Mr. Sicilia believes the only way to defeat the cartels is legalizing drugs. My knowledge of Mexican affairs is too shaky for my opinion to count for much, but I’m not sure I agree. But even if he’s wrong, so what? If a poet isn’t allowed to be explosive and quixotic, who is? If, for the moment, Mr. Sicilia can only write sestinas in slogans, I’m not going to stand in his way.
In any case, people seem to be listening. Last month “Thousands of Mexicans in more then 30 cities throughout the country” turned out to join Sicilia’s crusade.

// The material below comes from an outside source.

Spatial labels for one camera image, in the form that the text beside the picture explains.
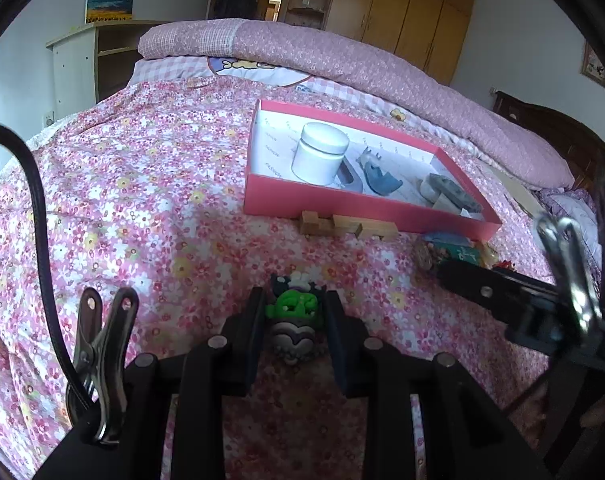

Here’s a translation of his open letter to Mexican politicians:
We have had it up to here with you, politicians – and when I say politicians I do not refer to any in particular, but, rather, a good part of you, including those who make up the political parties – because in your fight for power you have shamed the fabric of the nation. Because in middle of this badly proposed, badly made, badly led war, of this war that has put the country in a state of emergency, you have been incapable – due to your cruelties, your fights, your miserable screaming, your struggle for power – of creating the consensus that the nation needs to find the unity without which this country will not be able to escape. We have had it up to here because the corruption of the judicial institutions generates the complicity with crime and the impunity to commit it, because in the middle of that corruption that demonstrates the failure of the State, each citizen of this country has been reduced to what the philosopher Giorgio Agamben called, using a Greek word, “zoe”: an unprotected life, the life of an animal, of a being that can be violated, kidnapped, molested and assassinated with impunity. We have had it up to here because you only have imagination for violence, for weapons, for insults and, with that, a profound scorn for education, culture, and opportunities for honorable work, which is what good nations do. We have had it up to here because your short imagination is permitting that our kids, our children, are not only assassinated, but, later, criminalized, made falsely guilty to satisfy that imagination. We have had it up to here because others of our children, due to the absence of a good government plan, do not have opportunities to educate themselves, to find dignified work and spit out onto the sidelines become possible recruits for organized crime and violence. We have had it up to here because the citizenry has lost confidence in its governors, its police, its Army, and is afraid and in pain. We have had it up to here because the only thing that matters to you, beyond an impotent power that only serves to administrate disgrace, is money, the fomentation of rivalry, of your damn “competition,” and of unmeasured consumption which are other names of the violence.